Positive Champ thread for the week. Oh and spoiler warning for Red Dead Redemption, congrats.
Now that headline normally would read like something that doesn't really fit my line of thinking, because I find large stretches of Uncharted 4 boring, but here me out, or well watch this first.
And remember that I made a thread on this.
Yes you have to do some homework in my threads, get over it. Anyway, video game violence is rad, one might argue I'm a pretty big fan of the want n destruction of my fellow man in the realm of video games given the games I like. But, games have had this absurd notion that they can tell a story like other story telling mediums, and if we have to suffer those stories I'd at least like them to be well thought out.
The first part is working around the artificiality of games. And that requires, you, gamers making every excuse in the book and just letting shit skate by under the false umbrella of "well it's just video game logic".

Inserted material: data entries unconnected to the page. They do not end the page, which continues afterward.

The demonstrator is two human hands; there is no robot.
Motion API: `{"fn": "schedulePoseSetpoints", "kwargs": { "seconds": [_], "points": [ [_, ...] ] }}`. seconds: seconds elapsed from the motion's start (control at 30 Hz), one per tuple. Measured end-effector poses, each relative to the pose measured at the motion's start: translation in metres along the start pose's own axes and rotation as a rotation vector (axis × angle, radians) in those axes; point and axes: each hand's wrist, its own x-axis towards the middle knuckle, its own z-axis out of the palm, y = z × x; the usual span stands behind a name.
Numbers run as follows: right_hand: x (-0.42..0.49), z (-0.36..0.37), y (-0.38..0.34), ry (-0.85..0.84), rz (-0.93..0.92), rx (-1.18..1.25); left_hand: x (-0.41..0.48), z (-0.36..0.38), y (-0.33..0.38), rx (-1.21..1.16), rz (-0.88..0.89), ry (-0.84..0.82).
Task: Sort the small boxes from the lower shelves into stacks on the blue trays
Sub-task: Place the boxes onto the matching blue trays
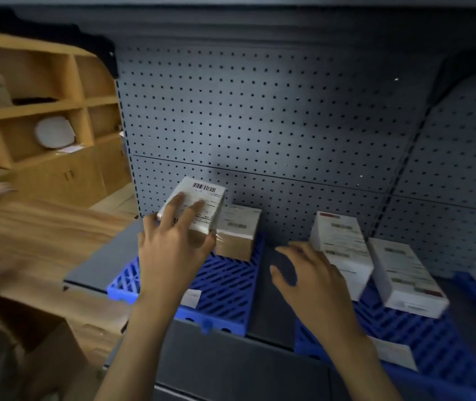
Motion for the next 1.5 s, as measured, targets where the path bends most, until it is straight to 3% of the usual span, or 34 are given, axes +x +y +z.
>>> {"fn": "schedulePoseSetpoints", "kwargs": {
  "seconds": [0.57, 0.93, 1.23, 1.5],
  "points": [
    [0.019, 0.037, -0.013, -0.019, 0.039, -0.026, 0.029, 0.102, -0.068, -0.043, -0.082, -0.284],
    [0.023, 0.045, -0.002, -0.063, 0.087, -0.036, 0.036, 0.132, -0.07, -0.09, -0.085, -0.253],
    [-0.003, 0.029, 0.005, -0.028, 0.1, 0.017, 0.015, 0.088, -0.054, 0.0, 0.011, -0.218],
    [-0.072, -0.017, 0.031, -0.011, 0.121, 0.077, -0.048, 0.016, 0.022, -0.025, 0.11, -0.235]
  ]
}}
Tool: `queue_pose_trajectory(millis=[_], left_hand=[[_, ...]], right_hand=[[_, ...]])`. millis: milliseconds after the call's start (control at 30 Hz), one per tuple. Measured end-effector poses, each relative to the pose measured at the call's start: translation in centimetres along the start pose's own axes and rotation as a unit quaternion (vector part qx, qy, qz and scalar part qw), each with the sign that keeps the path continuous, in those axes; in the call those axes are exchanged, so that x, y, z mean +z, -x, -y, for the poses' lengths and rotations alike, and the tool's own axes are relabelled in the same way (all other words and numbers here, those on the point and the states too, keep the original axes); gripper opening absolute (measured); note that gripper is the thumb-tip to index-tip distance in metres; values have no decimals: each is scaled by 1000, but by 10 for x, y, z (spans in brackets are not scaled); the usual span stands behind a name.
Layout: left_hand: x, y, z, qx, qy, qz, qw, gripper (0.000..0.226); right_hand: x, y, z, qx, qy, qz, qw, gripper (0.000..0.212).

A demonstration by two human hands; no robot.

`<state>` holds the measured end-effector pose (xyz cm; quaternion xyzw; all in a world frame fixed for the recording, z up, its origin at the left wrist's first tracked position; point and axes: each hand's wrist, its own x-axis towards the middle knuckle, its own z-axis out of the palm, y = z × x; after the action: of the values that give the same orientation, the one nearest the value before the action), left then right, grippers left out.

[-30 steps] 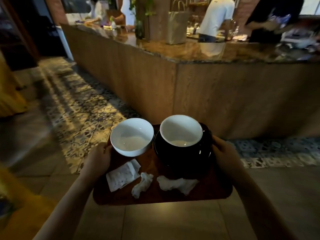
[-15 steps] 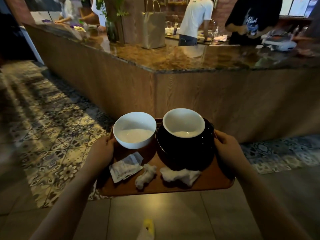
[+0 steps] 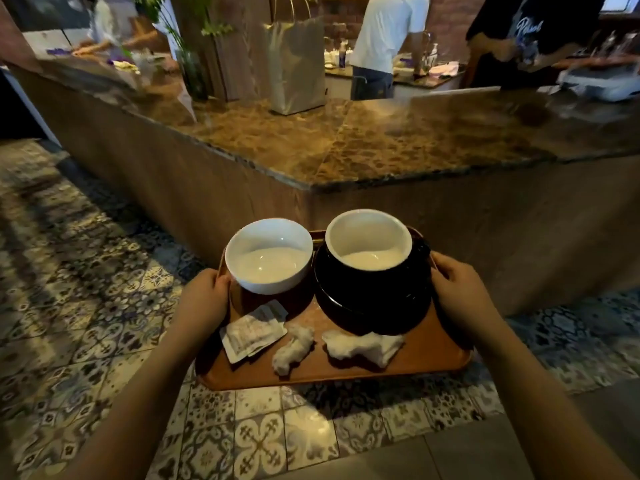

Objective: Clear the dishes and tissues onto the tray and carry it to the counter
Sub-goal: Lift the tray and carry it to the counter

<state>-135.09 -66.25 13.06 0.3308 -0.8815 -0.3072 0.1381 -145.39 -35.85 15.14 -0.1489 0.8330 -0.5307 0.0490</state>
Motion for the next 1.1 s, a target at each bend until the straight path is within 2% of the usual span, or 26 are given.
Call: queue_pose_trajectory(millis=[533, 700, 933, 1100], left_hand=[[74, -251, -113, -4, 5, -31, 1000, 35], [107, -320, -150, -13, 5, -46, 999, 31], [154, -415, -189, -20, -22, -21, 999, 30], [177, -459, -199, -1, -97, -16, 995, 32]], right_hand=[[-15, -310, -8, -48, 56, -16, 997, 25], [-27, -399, -16, -53, 65, -17, 996, 26], [-33, -501, -46, -21, 100, -13, 995, 24], [-35, -542, -62, -7, 150, -41, 988, 27]])
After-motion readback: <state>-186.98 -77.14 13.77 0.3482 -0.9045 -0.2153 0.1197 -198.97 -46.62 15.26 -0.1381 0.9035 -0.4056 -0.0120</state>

Red Dead Redemption wants to present an ending where over the course of your playthrough, and your connection to the protagonist, you feel something when they put the man down. Problem? It's sort of intellectually dishonest as ****.
1. You murder like 500 (and that's probably way lower than it is) people over the course of that game
2. Pretty sure he molotv'd the shit out of a village area because it housed rebels or some shit, and that wasn't exactly morally gray sunshine, it was pretty cleanly on the bottom end of the morality chart.
Either way with all that killing people, and the game acts like there was value to this one life? The game itself, its mechanics, its missions has devalued human life, but the ending wants to be all sad n shit over one guy? It's absurd, ridiculous. And if your argument is violent movies
Yeah, a character in a drama might kill 4 people tops, and be labeled a murderer. Flicks that are in the 10s, 20s, 30s? They are things like Die Hard and Commando, more cheesy fun. Go watch Unforgiven and tell me how many dudes he honestly kills, and then compare that to the number you get in video games, given how much you fucks give about a review score, don't tell me numbers aren't important in this instance.
This brings us to Uncharted 4, I don't like the stuff that isn't the combat in the game, it is exceptionally dull. It's shallow mechanically, it's usually a lot of presentation flash over genuine substance so the grayseals of the world can go "bu the aesthetic quality", it's a dull game. But, BUT, the first step to correcting a problem is supposed to be about acknowledging the problem.
And the first step naturally would be, maybe tone down the action. Now Uncharted is still a blockbuster, and homeboy still kills a nation's worth of dudes, but the decision to go that route wasn't inherently wrong. The problem was the non-interactive elements, as Mr tongue has pointed out, haven't really evolved. And for them to evolve, first step, do things that aren't just violent actions.
And Uncharted made a genuine step into that direction.
Would I rather play Ninja Gaiden? Of course, but, if Naughy Dog's goals are to tell convincing and compelling narratives, then they need their game to not undermine their narrative.
SW material: This is of course a product only glorious Sony would fund as Nintendo can only fund toys, and Microsoft, I mean do they even finish developing games anymore? right?
anyway
1. How do you feel about more story driven triple A games needing to find more engaging interactions for their games that isn't violence oriented?
2. What would be your idea of interactions that can be added to these games to offset the vacuum that would be left over with less shooting n stuff?
3. Do you like your cookie crispy or chewy?
4. Have you ever had a black n white cookie? Because I had one for the first time, not a fan.